Using the listing below, retype exactly the lines starting at the one with "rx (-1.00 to" and ending at the one with "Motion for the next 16", and include both.
========================================
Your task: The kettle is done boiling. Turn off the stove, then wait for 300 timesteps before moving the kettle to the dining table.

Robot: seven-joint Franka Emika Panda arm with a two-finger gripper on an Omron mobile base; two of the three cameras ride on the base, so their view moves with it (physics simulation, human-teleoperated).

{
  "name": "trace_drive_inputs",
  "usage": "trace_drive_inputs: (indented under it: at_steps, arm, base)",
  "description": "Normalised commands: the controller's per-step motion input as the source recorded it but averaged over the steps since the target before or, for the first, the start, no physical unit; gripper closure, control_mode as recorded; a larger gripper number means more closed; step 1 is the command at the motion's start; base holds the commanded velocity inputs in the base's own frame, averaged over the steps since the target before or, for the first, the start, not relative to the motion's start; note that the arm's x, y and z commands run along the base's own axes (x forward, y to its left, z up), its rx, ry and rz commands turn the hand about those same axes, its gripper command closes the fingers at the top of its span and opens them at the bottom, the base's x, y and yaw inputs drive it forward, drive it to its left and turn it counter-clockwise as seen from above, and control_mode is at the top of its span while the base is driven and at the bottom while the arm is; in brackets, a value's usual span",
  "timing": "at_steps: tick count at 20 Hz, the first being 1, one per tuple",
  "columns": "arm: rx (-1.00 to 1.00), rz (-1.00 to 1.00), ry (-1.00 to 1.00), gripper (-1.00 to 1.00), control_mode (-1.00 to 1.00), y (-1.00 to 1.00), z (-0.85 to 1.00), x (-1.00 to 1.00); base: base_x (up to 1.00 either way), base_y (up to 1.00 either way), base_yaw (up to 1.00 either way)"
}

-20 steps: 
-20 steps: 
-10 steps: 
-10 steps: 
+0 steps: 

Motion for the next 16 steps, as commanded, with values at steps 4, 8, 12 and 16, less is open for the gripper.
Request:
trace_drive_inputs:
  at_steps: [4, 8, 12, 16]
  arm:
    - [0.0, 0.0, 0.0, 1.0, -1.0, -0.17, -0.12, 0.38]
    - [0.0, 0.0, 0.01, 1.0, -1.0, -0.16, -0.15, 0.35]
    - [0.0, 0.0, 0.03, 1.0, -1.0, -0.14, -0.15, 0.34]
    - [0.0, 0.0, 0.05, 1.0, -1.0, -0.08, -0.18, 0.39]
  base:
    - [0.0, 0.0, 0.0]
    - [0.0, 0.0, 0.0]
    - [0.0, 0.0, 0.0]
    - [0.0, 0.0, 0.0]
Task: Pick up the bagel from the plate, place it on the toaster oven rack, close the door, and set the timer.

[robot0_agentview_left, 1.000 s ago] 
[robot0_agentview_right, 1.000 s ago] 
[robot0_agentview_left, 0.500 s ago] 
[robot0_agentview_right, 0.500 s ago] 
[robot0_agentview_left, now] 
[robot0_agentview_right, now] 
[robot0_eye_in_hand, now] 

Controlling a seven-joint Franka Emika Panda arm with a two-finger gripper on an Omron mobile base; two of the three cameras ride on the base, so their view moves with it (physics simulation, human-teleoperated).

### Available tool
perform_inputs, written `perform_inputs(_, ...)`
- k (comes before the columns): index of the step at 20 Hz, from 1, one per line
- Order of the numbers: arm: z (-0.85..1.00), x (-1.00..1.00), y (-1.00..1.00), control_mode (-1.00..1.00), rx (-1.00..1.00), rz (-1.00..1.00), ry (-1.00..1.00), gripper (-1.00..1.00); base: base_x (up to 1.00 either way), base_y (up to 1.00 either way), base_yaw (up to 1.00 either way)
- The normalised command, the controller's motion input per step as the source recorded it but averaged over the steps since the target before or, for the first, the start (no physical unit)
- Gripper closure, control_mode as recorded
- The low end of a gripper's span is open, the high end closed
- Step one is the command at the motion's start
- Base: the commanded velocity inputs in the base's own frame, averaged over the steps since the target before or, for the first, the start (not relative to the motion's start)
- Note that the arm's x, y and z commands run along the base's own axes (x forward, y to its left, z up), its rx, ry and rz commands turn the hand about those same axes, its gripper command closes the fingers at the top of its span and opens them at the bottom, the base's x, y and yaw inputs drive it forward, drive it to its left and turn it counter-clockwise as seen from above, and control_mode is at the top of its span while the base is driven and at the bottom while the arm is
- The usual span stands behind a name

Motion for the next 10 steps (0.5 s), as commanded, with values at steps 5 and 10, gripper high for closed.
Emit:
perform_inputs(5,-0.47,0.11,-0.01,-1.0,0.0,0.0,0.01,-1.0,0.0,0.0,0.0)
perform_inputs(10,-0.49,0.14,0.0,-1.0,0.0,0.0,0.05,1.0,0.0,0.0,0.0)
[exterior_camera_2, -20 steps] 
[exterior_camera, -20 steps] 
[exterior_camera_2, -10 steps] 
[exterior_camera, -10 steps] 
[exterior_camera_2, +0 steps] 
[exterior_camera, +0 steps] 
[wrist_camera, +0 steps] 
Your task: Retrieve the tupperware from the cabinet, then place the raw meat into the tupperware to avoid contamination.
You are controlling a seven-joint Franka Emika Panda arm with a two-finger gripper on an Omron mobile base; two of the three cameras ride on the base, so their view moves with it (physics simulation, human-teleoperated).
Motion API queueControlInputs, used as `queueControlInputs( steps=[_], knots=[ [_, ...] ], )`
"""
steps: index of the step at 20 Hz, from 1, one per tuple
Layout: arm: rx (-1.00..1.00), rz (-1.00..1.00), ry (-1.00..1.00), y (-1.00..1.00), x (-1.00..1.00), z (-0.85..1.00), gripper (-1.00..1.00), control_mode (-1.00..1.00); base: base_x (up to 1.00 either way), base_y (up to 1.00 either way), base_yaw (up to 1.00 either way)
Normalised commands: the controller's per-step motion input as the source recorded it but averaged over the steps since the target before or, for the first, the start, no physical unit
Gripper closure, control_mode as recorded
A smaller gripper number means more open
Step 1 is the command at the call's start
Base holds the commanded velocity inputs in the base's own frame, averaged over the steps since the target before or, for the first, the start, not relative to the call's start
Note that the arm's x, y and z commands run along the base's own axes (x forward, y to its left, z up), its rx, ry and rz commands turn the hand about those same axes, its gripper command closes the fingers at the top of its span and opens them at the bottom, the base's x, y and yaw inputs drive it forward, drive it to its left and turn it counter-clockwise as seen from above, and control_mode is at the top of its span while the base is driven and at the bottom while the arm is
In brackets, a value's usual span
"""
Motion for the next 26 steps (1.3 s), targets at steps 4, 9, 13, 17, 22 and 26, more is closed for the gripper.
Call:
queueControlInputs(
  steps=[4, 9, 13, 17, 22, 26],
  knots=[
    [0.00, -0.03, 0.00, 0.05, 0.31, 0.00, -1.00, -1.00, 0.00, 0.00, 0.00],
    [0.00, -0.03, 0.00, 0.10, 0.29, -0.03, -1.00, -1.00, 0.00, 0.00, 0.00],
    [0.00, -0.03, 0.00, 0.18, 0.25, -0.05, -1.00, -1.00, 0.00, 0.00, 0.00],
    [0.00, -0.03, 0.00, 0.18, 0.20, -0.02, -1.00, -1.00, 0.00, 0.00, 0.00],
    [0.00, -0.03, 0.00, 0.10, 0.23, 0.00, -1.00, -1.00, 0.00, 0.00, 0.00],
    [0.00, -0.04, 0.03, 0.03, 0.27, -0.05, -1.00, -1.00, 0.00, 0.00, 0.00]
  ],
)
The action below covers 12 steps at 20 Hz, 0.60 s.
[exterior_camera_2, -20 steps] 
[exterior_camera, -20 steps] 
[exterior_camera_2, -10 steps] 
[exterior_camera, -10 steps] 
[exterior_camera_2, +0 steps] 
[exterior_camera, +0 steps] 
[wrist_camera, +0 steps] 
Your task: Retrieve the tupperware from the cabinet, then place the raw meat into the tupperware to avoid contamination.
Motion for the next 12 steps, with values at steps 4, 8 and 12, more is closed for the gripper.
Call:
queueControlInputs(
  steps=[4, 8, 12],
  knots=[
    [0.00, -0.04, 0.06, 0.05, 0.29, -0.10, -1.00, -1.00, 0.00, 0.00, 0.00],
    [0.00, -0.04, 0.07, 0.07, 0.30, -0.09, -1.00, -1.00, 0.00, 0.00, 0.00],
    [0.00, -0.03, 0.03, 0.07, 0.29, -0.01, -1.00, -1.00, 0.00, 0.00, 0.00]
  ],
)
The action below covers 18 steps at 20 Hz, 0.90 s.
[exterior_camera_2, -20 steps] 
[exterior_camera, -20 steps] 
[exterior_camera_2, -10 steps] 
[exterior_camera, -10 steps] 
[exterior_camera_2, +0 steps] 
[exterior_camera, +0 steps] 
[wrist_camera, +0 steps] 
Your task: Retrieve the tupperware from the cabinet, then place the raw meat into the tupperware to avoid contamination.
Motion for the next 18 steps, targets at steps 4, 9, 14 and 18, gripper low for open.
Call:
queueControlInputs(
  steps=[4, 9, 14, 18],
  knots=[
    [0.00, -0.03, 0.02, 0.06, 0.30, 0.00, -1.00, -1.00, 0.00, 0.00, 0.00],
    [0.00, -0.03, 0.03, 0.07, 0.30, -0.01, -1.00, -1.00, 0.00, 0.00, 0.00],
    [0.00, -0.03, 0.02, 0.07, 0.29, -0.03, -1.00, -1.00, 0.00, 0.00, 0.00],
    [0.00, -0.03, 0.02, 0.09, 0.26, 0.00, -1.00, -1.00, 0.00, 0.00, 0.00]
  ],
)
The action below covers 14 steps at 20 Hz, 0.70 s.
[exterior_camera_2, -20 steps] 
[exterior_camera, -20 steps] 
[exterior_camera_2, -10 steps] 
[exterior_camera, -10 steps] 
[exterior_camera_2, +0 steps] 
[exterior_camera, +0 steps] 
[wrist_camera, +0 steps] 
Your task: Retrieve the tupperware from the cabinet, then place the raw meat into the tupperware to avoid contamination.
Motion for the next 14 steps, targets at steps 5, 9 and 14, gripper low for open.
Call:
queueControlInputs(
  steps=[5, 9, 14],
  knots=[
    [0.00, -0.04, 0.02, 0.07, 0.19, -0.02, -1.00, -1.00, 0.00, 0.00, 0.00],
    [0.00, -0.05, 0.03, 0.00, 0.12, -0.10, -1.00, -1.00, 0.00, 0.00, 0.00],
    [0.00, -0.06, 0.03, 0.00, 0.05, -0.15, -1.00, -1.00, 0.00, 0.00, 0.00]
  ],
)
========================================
■ SOLVED EXERCISE
  "columns": "arm: rx (-1.00 to 1.00), rz (-1.00 to 1.00), ry (-1.00 to 1.00), gripper (-1.00 to 1.00), control_mode (-1.00 to 1.00), y (-1.00 to 1.00), z (-0.85 to 1.00), x (-1.00 to 1.00); base: base_x (up to 1.00 either way), base_y (up to 1.00 either way), base_yaw (up to 1.00 either way)"
}

-20 steps: 
-20 steps: 
-10 steps: 
-10 steps: 
+0 steps: 

Motion for the next 16 steps, as commanded, with values at steps 4, 8, 12 and 16, less is open for the gripper.

This exercise has nothing further to it.